The tibialis posterior muscle is a rather small muscle, located within the rear end of the calf. The tibialis posterior muscle emerges on the inner posterior borders of the tibia and fibula. It is also the most centrally positioned muscle in the leg. The muscle’s tendon runs down behind the medial malleolus (bony projection on the inside of the ankle) and ends by segregating into the main, plantar, and recurrent sections.
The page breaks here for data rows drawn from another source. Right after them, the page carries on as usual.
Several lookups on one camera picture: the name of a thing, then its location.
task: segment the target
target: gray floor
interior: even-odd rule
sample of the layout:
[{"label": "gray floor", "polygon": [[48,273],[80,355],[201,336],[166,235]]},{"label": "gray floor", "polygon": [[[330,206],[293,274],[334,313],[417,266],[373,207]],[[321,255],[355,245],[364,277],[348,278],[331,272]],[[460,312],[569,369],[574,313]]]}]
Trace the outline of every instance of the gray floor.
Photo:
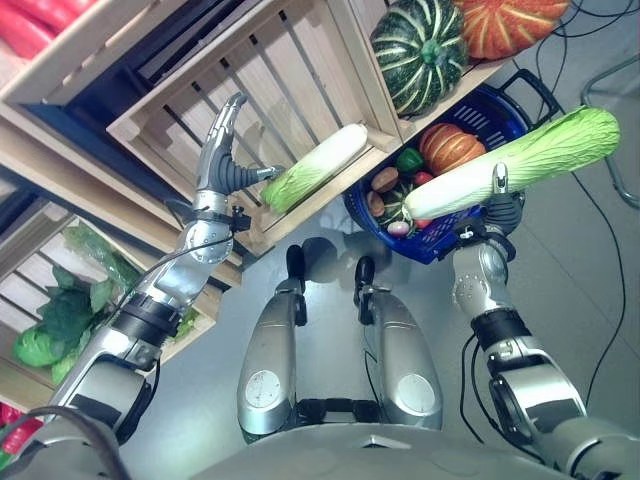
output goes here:
[{"label": "gray floor", "polygon": [[[622,10],[627,2],[607,2]],[[586,1],[586,8],[604,9]],[[581,16],[569,27],[577,33],[602,22]],[[557,89],[567,107],[578,104],[582,85],[595,73],[637,52],[638,17],[588,38],[569,41],[567,65]],[[544,78],[559,66],[561,39],[545,46]],[[534,70],[532,51],[518,62]],[[491,79],[499,85],[513,71],[507,64]],[[603,82],[594,96],[618,117],[622,144],[616,154],[630,189],[640,185],[640,97],[638,65]],[[514,87],[513,96],[537,111],[535,96]],[[628,305],[624,328],[597,378],[590,413],[640,433],[640,222],[611,187],[599,162],[579,171],[585,185],[609,216],[621,243]],[[595,362],[611,335],[621,308],[620,280],[611,236],[602,219],[569,176],[528,191],[525,218],[512,240],[518,258],[510,264],[509,286],[529,328],[557,359],[584,395]],[[122,449],[135,478],[187,478],[243,448],[235,417],[236,382],[253,325],[276,284],[284,278],[284,253],[292,244],[309,253],[309,324],[297,331],[298,396],[371,398],[362,361],[362,330],[351,303],[352,277],[360,255],[372,254],[378,281],[413,312],[432,349],[445,397],[444,430],[470,437],[457,413],[460,348],[470,334],[450,304],[451,259],[423,266],[385,250],[359,231],[336,199],[244,274],[243,285],[224,295],[218,325],[169,362],[154,404],[134,438]],[[486,374],[481,369],[481,385]],[[470,398],[471,422],[491,445],[508,448],[482,418]]]}]

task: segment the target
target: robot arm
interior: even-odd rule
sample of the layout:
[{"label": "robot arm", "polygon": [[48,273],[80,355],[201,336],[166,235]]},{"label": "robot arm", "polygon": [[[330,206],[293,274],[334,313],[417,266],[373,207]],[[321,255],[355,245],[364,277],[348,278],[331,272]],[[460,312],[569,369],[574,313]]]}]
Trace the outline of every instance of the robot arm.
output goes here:
[{"label": "robot arm", "polygon": [[[207,135],[195,199],[191,206],[182,206],[188,223],[176,250],[140,281],[96,332],[51,398],[50,405],[75,407],[101,428],[106,426],[120,444],[133,434],[152,396],[151,386],[138,371],[150,371],[160,358],[164,341],[175,336],[212,269],[231,251],[233,232],[249,228],[250,218],[242,209],[234,207],[233,215],[227,215],[227,195],[281,171],[280,167],[245,169],[233,162],[234,122],[245,101],[243,94],[232,96]],[[62,418],[49,418],[36,442],[47,447],[60,443],[65,424]]]},{"label": "robot arm", "polygon": [[[506,170],[495,172],[502,208],[489,207],[484,228],[468,225],[454,253],[454,303],[471,319],[491,374],[489,389],[503,432],[531,445],[547,465],[575,478],[639,478],[640,441],[619,427],[587,417],[577,390],[518,315],[507,290],[506,239],[519,222],[506,193]],[[515,206],[506,206],[511,202]]]}]

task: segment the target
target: white cabbage stalk
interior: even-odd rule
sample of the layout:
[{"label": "white cabbage stalk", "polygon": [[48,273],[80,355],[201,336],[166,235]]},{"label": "white cabbage stalk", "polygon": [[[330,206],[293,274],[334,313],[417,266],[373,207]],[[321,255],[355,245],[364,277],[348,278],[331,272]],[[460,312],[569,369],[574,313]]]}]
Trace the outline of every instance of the white cabbage stalk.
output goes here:
[{"label": "white cabbage stalk", "polygon": [[509,191],[570,172],[611,154],[620,129],[606,110],[580,107],[552,123],[444,173],[413,190],[404,201],[410,218],[437,218],[487,200],[493,169],[507,166]]},{"label": "white cabbage stalk", "polygon": [[345,166],[366,143],[364,125],[342,127],[267,185],[263,200],[274,210],[286,212]]}]

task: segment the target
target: orange pumpkin
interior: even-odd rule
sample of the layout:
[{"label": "orange pumpkin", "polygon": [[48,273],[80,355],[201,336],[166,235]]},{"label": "orange pumpkin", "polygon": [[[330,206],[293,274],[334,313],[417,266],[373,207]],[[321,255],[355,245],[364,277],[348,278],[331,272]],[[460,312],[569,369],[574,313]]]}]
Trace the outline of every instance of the orange pumpkin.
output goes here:
[{"label": "orange pumpkin", "polygon": [[434,175],[448,172],[485,152],[476,137],[450,123],[430,127],[420,139],[420,153]]},{"label": "orange pumpkin", "polygon": [[464,14],[464,39],[475,58],[504,58],[548,36],[568,0],[454,0]]}]

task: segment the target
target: blue basket
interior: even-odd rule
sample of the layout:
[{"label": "blue basket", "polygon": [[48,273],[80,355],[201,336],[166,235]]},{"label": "blue basket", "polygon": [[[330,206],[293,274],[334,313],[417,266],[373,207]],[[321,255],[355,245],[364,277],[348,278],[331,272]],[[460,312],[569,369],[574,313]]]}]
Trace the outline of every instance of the blue basket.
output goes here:
[{"label": "blue basket", "polygon": [[[521,137],[529,131],[530,121],[506,93],[488,85],[480,85],[466,97],[456,103],[434,123],[453,123],[467,133],[478,137],[487,150],[493,150],[511,140]],[[416,147],[420,135],[416,135],[413,144]],[[411,238],[394,238],[382,229],[371,216],[367,208],[366,194],[370,190],[371,179],[385,167],[393,165],[400,152],[392,155],[377,169],[363,177],[347,190],[344,203],[351,217],[364,230],[369,230],[380,238],[392,250],[418,262],[429,264],[438,258],[456,242],[453,226],[467,216],[479,216],[481,208],[472,207],[434,220],[427,228],[418,231]]]}]

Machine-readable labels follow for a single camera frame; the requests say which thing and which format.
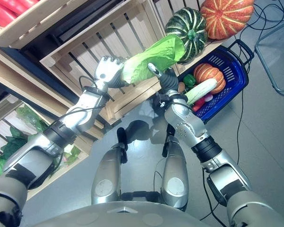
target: grey floor
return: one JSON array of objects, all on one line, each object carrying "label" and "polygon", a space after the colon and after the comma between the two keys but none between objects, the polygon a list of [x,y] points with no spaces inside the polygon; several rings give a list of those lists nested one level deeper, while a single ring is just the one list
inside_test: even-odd
[{"label": "grey floor", "polygon": [[[257,0],[264,6],[276,1]],[[275,10],[269,18],[280,18]],[[253,47],[259,32],[248,29],[242,40]],[[282,37],[273,37],[267,42],[278,46],[266,50],[263,54],[280,85],[284,86],[284,42]],[[238,151],[236,131],[241,113],[241,93],[237,95],[206,125],[220,146],[236,160]],[[133,124],[140,125],[136,133],[130,133],[136,139],[129,145],[128,163],[122,166],[122,191],[131,192],[153,190],[153,175],[165,139],[166,122],[151,108],[151,102],[145,101],[129,112],[122,122],[109,131],[102,140],[94,143],[92,154],[49,185],[38,195],[30,199],[23,210],[22,227],[31,226],[43,220],[90,205],[90,189],[102,156],[116,143],[118,127],[127,128]],[[244,114],[239,132],[240,167],[252,182],[255,192],[265,198],[284,217],[284,95],[276,93],[257,57],[251,65],[249,85],[244,90]],[[209,212],[208,202],[202,187],[202,170],[193,152],[182,146],[189,174],[190,196],[186,212],[201,218]],[[164,161],[159,162],[157,170],[162,173]],[[160,189],[160,178],[155,178],[155,189]],[[219,206],[216,215],[227,223],[226,209]],[[219,223],[212,216],[205,223],[217,227]]]}]

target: shopping basket
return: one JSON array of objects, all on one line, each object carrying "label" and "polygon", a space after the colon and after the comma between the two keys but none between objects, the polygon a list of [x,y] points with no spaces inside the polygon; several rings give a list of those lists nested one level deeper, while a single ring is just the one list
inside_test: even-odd
[{"label": "shopping basket", "polygon": [[[244,63],[240,57],[231,50],[235,44],[238,44],[239,47],[248,54]],[[215,116],[248,84],[249,79],[245,66],[253,59],[253,57],[254,54],[251,49],[244,42],[237,39],[229,47],[217,47],[179,76],[179,81],[182,81],[185,75],[193,74],[195,67],[201,63],[209,63],[223,73],[226,81],[225,88],[218,94],[213,95],[211,101],[206,102],[197,112],[195,112],[195,115],[201,118],[204,123]]]}]

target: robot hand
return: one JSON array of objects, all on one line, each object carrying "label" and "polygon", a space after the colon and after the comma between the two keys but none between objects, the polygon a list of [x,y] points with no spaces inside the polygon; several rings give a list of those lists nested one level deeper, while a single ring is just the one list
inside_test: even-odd
[{"label": "robot hand", "polygon": [[111,56],[101,58],[95,72],[95,80],[104,83],[107,87],[120,88],[129,84],[121,80],[124,64],[121,59]]}]

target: basket handle
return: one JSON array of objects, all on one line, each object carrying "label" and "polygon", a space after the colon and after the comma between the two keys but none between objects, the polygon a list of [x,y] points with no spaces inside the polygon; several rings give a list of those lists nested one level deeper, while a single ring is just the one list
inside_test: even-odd
[{"label": "basket handle", "polygon": [[238,44],[249,55],[249,58],[246,60],[246,62],[243,63],[244,66],[248,64],[255,57],[253,51],[240,39],[236,39],[227,49],[230,51],[231,48],[234,46],[234,44]]}]

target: green striped squash
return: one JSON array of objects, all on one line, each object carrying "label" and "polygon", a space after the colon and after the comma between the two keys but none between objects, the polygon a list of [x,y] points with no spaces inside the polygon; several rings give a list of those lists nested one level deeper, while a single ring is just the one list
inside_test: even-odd
[{"label": "green striped squash", "polygon": [[177,11],[165,25],[166,35],[175,34],[184,43],[185,53],[178,63],[187,63],[199,54],[207,42],[206,20],[195,9],[185,7]]}]
Interactive Anatomical Interface
The tibialis posterior muscle emerges from the adjacent posterior sides of the tibia and fibula and the interosseous membrane. It lies between and is overlayed by the flexor digitorum longus and the flexor hallucis longus muscles. It is also connected to the interosseous membrane, which connects to the tibia and fibula.
The Points of Origin
- Upper 2/3rd of the lateral part of the posterior surface of tibia under the soleal line.
- Posterior surface of the fibula facing the medial crest.
- Upper two-third of the posterior surface of the interosseous membrane.
The tendon of the tibialis posterior muscle (sometimes called the posterior tibial tendon) terminates by breaking up into plantar, main, and recurring components and goes down posterior to the media malleolus. The main portion inserts into the plantar side of the medial cuneiform and the tuberosity of the navicular.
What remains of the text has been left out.